Whenever a line below holds the word "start", copy that line.

Data below: Begin

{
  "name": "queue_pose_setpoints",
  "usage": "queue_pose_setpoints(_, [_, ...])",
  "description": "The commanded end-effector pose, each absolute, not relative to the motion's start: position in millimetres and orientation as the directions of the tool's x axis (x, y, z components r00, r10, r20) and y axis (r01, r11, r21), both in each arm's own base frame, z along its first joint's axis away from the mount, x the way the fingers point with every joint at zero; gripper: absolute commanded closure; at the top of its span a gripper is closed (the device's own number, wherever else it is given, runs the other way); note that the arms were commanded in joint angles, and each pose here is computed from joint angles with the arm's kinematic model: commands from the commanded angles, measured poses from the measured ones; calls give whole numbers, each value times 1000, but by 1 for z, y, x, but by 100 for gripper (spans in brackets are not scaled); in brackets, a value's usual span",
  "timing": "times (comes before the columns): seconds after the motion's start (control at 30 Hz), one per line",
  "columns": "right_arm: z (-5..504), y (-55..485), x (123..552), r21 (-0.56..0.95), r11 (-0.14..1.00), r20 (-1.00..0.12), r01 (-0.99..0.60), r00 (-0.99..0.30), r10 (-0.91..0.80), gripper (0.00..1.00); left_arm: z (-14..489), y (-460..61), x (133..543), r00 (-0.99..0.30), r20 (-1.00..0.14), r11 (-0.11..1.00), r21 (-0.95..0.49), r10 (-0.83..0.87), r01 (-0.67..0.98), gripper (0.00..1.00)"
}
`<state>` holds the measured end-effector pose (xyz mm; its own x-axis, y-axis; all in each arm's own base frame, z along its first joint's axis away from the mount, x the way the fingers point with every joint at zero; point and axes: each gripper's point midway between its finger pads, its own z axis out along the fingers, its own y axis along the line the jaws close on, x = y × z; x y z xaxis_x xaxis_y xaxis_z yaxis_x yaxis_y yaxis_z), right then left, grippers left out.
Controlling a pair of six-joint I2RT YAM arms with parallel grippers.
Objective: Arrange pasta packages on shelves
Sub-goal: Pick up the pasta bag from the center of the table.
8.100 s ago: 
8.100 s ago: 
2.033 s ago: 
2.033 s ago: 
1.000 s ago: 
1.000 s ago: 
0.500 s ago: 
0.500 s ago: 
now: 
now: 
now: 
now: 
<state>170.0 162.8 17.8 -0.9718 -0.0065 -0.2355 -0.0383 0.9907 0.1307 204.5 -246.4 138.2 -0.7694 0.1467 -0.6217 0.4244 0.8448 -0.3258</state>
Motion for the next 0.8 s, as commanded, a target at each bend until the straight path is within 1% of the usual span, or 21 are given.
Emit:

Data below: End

- **Answer to this exercise**
  "description": "The commanded end-effector pose, each absolute, not relative to the motion's start: position in millimetres and orientation as the directions of the tool's x axis (x, y, z components r00, r10, r20) and y axis (r01, r11, r21), both in each arm's own base frame, z along its first joint's axis away from the mount, x the way the fingers point with every joint at zero; gripper: absolute commanded closure; at the top of its span a gripper is closed (the device's own number, wherever else it is given, runs the other way); note that the arms were commanded in joint angles, and each pose here is computed from joint angles with the arm's kinematic model: commands from the commanded angles, measured poses from the measured ones; calls give whole numbers, each value times 1000, but by 1 for z, y, x, but by 100 for gripper (spans in brackets are not scaled); in brackets, a value's usual span",
  "timing": "times (comes before the columns): seconds after the motion's start (control at 30 Hz), one per line",

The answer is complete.